A Latent Variable Model for Learning Distributional Relation Vectors

A Latent Variable Model for Learning Distributional Relation Vectors

Jose Camacho-Collados, Luis Espinosa-Anke, Shoaib Jameel, Steven Schockaert

Proceedings of the Twenty-Eighth International Joint Conference on Artificial Intelligence
Main track. Pages 4911-4917. https://doi.org/10.24963/ijcai.2019/682

Recently a number of unsupervised approaches have been proposed for learning vectors that capture the relationship between two words. Inspired by word embedding models, these approaches rely on co-occurrence statistics that are obtained from sentences in which the two target words appear.
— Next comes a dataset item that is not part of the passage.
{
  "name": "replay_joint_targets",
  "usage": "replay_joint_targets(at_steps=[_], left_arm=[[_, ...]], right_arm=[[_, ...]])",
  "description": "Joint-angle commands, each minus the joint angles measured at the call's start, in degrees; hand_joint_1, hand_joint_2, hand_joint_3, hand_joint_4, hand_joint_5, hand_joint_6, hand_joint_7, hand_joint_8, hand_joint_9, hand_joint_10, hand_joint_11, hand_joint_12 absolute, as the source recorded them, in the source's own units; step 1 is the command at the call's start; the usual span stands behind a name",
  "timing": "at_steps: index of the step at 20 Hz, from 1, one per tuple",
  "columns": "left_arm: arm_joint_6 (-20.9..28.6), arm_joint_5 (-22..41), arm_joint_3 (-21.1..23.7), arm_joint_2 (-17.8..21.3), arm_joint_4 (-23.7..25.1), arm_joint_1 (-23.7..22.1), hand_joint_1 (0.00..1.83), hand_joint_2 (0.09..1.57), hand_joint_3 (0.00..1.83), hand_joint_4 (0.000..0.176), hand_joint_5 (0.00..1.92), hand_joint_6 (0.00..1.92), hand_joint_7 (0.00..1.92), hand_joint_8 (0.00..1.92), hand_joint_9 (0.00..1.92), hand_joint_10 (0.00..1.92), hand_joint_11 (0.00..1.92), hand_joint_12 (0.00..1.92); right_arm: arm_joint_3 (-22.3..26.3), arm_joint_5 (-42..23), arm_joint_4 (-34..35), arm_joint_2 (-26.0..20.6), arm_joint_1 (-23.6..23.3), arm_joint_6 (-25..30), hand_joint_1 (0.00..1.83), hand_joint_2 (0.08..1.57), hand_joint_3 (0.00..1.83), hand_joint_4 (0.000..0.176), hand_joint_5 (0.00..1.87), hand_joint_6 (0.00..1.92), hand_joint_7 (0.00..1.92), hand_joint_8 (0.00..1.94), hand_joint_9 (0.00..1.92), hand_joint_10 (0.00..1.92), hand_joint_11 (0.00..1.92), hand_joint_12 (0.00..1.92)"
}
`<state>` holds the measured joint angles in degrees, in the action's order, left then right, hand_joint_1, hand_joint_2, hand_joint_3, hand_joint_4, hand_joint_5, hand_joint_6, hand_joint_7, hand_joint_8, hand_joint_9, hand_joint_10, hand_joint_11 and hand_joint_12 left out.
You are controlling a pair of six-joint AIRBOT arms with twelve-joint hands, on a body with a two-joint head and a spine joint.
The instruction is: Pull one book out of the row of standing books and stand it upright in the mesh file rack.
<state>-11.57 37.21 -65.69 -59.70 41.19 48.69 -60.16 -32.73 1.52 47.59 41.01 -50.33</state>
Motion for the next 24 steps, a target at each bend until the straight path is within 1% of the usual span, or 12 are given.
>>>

However, the number of such sentences is often quite small, and most of the words that occur in them are not relevant for characterizing the considered relationship. As a result, standard co-occurrence statistics typically lead to noisy relation vectors. To address this issue, we propose a latent variable model that aims to explicitly determine what words from the given sentences best characterize the relationship between the two target words. Relation vectors then correspond to the parameters of a simple unigram language model which is estimated from these words.
Keywords:
Natural Language Processing: Natural Language Semantics
Natural Language Processing: Natural Language Processing
Natural Language Processing: Embeddings